For me, the lone drawback was not the layers upon layers of information, nor the myths themselves, but perhaps the execution of them and the description of the characters within them. Where the editor's remarks were sharp and professional, the myths in the telling were not as crisp and tended to provide information rather than let it flow along with the plot. The characters were oddly functionally observational at times, making leaps of cognition in their dialogue that turned them into narrators rather than participants in a story, and coming across as strangely detached from events taking place around them that were at times so surreal and bizarre they would have terrified any normal person.

This might be a pithy complaint considering the greater volume of myth is conveyed in extremely tedious detail designed to move the story forward, but as a matter of preference a character more fully engaged in their world is more compelling.
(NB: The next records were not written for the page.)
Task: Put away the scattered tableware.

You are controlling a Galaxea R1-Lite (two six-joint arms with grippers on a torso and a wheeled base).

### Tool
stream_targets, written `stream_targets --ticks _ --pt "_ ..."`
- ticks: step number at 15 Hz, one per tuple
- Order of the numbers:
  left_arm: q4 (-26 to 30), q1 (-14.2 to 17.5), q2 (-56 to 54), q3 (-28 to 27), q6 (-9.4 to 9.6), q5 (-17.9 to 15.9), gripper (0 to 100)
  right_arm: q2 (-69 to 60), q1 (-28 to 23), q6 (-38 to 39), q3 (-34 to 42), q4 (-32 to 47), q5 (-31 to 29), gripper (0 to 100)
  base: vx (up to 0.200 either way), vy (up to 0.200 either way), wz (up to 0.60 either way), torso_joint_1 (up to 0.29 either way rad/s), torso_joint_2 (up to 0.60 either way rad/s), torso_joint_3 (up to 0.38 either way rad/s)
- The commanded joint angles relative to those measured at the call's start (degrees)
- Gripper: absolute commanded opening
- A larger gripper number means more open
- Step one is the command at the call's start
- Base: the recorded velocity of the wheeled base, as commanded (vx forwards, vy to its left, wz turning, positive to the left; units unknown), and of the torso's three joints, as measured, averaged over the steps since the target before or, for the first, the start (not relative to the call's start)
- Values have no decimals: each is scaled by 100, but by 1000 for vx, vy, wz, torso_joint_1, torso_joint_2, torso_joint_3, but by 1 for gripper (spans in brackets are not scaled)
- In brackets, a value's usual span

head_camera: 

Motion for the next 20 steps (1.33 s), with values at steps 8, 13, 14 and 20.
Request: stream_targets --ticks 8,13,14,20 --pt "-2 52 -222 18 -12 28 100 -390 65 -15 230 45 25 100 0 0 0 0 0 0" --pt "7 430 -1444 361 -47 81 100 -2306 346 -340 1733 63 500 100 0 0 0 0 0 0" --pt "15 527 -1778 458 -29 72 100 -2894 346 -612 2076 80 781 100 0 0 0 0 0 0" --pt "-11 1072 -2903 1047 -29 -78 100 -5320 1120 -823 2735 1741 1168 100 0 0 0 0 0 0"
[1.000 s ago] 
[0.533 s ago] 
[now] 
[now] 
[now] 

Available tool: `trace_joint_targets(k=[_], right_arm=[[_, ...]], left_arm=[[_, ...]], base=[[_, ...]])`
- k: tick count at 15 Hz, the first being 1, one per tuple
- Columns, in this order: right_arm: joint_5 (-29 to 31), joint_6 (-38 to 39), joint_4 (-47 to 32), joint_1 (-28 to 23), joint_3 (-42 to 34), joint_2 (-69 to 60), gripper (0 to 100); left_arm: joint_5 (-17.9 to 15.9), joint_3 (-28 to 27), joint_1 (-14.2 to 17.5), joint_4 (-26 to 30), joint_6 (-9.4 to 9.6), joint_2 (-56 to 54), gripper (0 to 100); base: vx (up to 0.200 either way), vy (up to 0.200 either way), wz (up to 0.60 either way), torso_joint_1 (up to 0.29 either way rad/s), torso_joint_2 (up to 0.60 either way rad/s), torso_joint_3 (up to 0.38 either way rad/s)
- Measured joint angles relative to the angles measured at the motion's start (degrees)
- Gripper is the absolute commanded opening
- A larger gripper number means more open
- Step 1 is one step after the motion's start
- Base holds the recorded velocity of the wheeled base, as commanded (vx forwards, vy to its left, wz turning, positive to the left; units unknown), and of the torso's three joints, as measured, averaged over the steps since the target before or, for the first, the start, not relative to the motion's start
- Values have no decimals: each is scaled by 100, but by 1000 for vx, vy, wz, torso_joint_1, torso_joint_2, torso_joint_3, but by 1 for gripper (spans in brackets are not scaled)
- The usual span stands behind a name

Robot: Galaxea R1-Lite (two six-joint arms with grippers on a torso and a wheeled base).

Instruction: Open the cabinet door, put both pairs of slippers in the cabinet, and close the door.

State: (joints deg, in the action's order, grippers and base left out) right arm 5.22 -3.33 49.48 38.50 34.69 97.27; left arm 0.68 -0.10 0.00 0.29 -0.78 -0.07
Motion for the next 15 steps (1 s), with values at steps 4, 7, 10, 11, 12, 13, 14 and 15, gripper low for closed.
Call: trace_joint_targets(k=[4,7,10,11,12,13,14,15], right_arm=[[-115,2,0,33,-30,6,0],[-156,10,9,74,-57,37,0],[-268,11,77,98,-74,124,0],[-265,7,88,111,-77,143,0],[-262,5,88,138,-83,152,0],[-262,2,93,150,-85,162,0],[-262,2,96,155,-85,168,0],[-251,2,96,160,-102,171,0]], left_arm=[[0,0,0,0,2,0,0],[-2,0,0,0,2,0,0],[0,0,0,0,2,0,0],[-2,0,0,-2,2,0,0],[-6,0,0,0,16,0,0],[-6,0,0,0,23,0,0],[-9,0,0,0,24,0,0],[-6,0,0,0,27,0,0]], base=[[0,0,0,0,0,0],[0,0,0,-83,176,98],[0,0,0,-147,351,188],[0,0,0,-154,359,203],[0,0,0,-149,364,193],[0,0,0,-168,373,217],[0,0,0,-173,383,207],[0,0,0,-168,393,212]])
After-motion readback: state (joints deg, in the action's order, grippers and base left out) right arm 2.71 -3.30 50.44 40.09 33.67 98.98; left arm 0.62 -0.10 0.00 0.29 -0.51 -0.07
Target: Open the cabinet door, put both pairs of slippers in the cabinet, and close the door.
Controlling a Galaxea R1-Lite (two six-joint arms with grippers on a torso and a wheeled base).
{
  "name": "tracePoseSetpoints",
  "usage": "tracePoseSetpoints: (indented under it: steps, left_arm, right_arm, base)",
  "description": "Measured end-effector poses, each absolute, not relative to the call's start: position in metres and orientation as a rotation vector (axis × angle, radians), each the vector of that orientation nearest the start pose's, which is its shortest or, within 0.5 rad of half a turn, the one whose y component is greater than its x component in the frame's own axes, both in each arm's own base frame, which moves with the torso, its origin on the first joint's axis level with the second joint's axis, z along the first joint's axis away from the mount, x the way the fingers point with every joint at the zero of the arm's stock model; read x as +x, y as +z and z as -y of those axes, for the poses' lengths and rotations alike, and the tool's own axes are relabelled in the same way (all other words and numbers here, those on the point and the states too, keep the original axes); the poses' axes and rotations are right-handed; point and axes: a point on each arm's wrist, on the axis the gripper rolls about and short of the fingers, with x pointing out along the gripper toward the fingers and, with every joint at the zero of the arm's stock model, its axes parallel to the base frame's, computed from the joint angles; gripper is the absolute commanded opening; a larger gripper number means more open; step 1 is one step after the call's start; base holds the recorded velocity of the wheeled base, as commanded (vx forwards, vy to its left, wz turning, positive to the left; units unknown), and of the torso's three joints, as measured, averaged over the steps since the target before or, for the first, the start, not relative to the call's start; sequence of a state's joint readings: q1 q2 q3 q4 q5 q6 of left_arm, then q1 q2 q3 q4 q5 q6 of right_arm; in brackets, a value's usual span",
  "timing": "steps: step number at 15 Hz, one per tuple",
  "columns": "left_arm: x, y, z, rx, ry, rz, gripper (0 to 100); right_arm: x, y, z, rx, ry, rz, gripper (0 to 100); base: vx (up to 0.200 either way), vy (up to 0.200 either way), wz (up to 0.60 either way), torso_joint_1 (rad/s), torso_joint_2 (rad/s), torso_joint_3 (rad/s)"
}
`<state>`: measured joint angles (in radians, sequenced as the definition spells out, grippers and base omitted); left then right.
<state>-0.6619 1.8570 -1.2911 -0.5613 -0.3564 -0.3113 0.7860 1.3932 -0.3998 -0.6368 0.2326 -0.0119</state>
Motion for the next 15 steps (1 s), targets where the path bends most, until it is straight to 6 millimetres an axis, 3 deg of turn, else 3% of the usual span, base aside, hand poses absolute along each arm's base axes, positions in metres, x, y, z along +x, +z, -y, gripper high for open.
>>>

For example, you might tell me Bruno is seven feet tall and likes to eat cheese, but this paints a dispassionate picture of Bruno--he is a block of wood. Or you could describe Bruno hunching through a doorway, one hand pressing a block of cheese into his mouth while the other fished eagerly through a pocket in search of more.

Fussing aside, this is a story I liked. I might have liked it more had the characters been more real to me, but making the story more character driven would probably deemphasize the mythmaking, which was the best part of the story. As a fan of history and myth, this book is plenty good.

I would undoubtedly benefit from a second read, and possibly a third, to understand the content more fully. While I haven't re-read a book in a long, long time, I have a file set aside in my mind that I will revisit with any new knowledge and hold it up to the kaleidoscope of my brain to see what the book looks like through each new facet. In terms of ambition alone, this story easily warrants a five-star rating.